### TASK REQUIREMENTS
All of the data beneath this instruction is to be transcribed word for word.

### GIVEN DATA
-------
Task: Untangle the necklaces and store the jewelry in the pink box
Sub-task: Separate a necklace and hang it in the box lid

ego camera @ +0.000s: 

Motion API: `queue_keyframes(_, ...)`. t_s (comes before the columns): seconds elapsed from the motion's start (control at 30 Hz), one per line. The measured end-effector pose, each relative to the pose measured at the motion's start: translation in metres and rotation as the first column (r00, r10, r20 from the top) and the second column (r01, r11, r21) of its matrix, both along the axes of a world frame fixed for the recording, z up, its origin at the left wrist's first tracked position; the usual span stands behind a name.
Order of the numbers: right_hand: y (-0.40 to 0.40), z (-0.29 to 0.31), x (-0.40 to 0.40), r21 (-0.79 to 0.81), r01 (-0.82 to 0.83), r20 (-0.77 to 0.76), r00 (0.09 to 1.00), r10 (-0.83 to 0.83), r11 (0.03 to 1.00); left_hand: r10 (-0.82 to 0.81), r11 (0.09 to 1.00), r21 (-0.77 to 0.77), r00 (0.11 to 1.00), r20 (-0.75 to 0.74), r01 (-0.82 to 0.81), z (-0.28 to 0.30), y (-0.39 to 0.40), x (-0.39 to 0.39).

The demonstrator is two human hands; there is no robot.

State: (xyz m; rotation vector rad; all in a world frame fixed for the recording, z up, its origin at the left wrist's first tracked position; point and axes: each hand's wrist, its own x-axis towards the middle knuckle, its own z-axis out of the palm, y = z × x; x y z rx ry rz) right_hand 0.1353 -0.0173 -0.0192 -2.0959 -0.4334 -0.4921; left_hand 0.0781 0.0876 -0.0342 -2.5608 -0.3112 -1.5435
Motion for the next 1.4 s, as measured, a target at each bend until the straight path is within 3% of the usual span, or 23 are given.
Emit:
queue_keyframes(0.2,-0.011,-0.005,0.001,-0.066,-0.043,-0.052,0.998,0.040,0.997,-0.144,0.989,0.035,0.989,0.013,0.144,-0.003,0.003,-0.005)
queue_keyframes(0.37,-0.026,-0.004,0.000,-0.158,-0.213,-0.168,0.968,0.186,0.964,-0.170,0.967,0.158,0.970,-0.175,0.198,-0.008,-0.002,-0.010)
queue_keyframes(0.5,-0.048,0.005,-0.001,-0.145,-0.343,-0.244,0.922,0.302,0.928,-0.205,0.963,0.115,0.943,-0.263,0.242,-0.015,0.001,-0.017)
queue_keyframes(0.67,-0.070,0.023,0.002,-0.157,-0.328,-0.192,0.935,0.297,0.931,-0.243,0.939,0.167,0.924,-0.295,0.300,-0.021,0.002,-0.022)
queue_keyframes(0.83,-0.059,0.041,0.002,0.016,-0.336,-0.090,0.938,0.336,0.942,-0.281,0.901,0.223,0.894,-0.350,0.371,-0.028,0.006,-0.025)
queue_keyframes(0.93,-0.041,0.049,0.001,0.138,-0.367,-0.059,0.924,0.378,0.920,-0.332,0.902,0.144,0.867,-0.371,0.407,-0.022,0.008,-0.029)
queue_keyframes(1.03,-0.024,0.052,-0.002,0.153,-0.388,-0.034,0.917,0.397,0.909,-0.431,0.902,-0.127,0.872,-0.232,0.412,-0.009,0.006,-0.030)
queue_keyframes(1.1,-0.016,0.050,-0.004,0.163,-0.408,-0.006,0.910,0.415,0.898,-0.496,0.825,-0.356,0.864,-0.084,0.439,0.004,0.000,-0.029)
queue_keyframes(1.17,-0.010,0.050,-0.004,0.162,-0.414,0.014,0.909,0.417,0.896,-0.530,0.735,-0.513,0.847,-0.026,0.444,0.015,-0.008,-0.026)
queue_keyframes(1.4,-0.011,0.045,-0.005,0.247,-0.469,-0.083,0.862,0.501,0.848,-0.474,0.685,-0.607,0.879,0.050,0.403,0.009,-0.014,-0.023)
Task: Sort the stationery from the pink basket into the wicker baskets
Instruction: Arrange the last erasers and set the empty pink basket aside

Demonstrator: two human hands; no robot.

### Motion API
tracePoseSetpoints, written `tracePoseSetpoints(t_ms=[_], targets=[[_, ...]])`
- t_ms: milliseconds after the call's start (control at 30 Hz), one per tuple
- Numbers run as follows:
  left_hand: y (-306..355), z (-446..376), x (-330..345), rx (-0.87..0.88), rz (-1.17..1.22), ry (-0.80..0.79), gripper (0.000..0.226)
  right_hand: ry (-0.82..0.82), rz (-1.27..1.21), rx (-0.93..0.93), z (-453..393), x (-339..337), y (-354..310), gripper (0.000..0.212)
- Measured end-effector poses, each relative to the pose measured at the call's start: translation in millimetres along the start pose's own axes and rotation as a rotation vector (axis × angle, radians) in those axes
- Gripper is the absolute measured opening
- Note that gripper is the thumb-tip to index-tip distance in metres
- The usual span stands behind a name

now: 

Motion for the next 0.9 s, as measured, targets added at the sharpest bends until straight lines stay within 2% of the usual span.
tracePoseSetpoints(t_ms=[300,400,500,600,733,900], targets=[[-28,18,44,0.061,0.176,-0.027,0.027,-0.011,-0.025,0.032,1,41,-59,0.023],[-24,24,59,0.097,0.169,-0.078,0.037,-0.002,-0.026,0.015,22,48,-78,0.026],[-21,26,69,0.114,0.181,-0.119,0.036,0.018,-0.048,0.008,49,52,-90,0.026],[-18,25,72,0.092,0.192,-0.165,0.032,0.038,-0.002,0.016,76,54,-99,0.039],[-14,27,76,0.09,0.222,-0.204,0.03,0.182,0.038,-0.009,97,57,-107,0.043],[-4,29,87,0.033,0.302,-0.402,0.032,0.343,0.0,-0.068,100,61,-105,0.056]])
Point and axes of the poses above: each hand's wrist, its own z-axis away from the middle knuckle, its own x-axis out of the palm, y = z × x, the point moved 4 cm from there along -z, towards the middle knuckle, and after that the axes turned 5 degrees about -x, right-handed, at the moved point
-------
### FINISHED EXERCISE
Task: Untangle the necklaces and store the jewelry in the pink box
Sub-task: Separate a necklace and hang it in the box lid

ego camera @ +0.000s: 

Motion API: `queue_keyframes(_, ...)`. t_s (comes before the columns): seconds elapsed from the motion's start (control at 30 Hz), one per line. The measured end-effector pose, each relative to the pose measured at the motion's start: translation in metres and rotation as the first column (r00, r10, r20 from the top) and the second column (r01, r11, r21) of its matrix, both along the axes of a world frame fixed for the recording, z up, its origin at the left wrist's first tracked position; the usual span stands behind a name.
Order of the numbers: right_hand: y (-0.40 to 0.40), z (-0.29 to 0.31), x (-0.40 to 0.40), r21 (-0.79 to 0.81), r01 (-0.82 to 0.83), r20 (-0.77 to 0.76), r00 (0.09 to 1.00), r10 (-0.83 to 0.83), r11 (0.03 to 1.00); left_hand: r10 (-0.82 to 0.81), r11 (0.09 to 1.00), r21 (-0.77 to 0.77), r00 (0.11 to 1.00), r20 (-0.75 to 0.74), r01 (-0.82 to 0.81), z (-0.28 to 0.30), y (-0.39 to 0.40), x (-0.39 to 0.39).

The demonstrator is two human hands; there is no robot.

State: (xyz m; rotation vector rad; all in a world frame fixed for the recording, z up, its origin at the left wrist's first tracked position; point and axes: each hand's wrist, its own x-axis towards the middle knuckle, its own z-axis out of the palm, y = z × x; x y z rx ry rz) right_hand 0.1353 -0.0173 -0.0192 -2.0959 -0.4334 -0.4921; left_hand 0.0781 0.0876 -0.0342 -2.5608 -0.3112 -1.5435
Motion for the next 1.4 s, as measured, a target at each bend until the straight path is within 3% of the usual span, or 23 are given.
Emit:
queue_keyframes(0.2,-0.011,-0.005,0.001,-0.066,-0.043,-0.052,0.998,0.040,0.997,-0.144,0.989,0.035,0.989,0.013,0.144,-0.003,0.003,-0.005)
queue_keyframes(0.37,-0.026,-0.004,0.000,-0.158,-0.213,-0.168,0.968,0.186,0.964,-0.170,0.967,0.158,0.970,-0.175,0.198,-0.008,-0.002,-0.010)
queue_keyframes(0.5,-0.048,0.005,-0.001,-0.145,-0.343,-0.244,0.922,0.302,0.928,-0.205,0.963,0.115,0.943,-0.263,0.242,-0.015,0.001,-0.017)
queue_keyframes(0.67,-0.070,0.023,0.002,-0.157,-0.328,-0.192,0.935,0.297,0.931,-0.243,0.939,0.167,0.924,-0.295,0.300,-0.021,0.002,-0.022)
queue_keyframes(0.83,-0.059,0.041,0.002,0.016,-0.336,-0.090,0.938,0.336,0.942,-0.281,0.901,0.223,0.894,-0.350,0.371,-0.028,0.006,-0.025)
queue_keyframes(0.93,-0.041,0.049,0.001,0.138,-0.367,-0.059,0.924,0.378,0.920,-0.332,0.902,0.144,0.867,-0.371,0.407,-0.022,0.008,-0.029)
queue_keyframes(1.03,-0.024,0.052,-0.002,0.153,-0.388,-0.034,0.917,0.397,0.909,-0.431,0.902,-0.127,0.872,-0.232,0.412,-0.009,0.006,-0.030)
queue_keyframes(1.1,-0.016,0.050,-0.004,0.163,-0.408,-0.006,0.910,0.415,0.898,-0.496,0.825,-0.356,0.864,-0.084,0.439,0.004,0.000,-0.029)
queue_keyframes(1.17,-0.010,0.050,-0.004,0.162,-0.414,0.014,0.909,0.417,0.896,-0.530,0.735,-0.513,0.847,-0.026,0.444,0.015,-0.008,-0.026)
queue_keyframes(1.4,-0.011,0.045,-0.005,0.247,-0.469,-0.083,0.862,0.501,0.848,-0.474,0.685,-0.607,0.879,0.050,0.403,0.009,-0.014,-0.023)
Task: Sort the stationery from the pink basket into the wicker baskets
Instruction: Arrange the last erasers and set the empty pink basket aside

Demonstrator: two human hands; no robot.

### Motion API
tracePoseSetpoints, written `tracePoseSetpoints(t_ms=[_], targets=[[_, ...]])`
- t_ms: milliseconds after the call's start (control at 30 Hz), one per tuple
- Numbers run as follows:
  left_hand: y (-306..355), z (-446..376), x (-330..345), rx (-0.87..0.88), rz (-1.17..1.22), ry (-0.80..0.79), gripper (0.000..0.226)
  right_hand: ry (-0.82..0.82), rz (-1.27..1.21), rx (-0.93..0.93), z (-453..393), x (-339..337), y (-354..310), gripper (0.000..0.212)
- Measured end-effector poses, each relative to the pose measured at the call's start: translation in millimetres along the start pose's own axes and rotation as a rotation vector (axis × angle, radians) in those axes
- Gripper is the absolute measured opening
- Note that gripper is the thumb-tip to index-tip distance in metres
- The usual span stands behind a name

now: 

Motion for the next 0.9 s, as measured, targets added at the sharpest bends until straight lines stay within 2% of the usual span.
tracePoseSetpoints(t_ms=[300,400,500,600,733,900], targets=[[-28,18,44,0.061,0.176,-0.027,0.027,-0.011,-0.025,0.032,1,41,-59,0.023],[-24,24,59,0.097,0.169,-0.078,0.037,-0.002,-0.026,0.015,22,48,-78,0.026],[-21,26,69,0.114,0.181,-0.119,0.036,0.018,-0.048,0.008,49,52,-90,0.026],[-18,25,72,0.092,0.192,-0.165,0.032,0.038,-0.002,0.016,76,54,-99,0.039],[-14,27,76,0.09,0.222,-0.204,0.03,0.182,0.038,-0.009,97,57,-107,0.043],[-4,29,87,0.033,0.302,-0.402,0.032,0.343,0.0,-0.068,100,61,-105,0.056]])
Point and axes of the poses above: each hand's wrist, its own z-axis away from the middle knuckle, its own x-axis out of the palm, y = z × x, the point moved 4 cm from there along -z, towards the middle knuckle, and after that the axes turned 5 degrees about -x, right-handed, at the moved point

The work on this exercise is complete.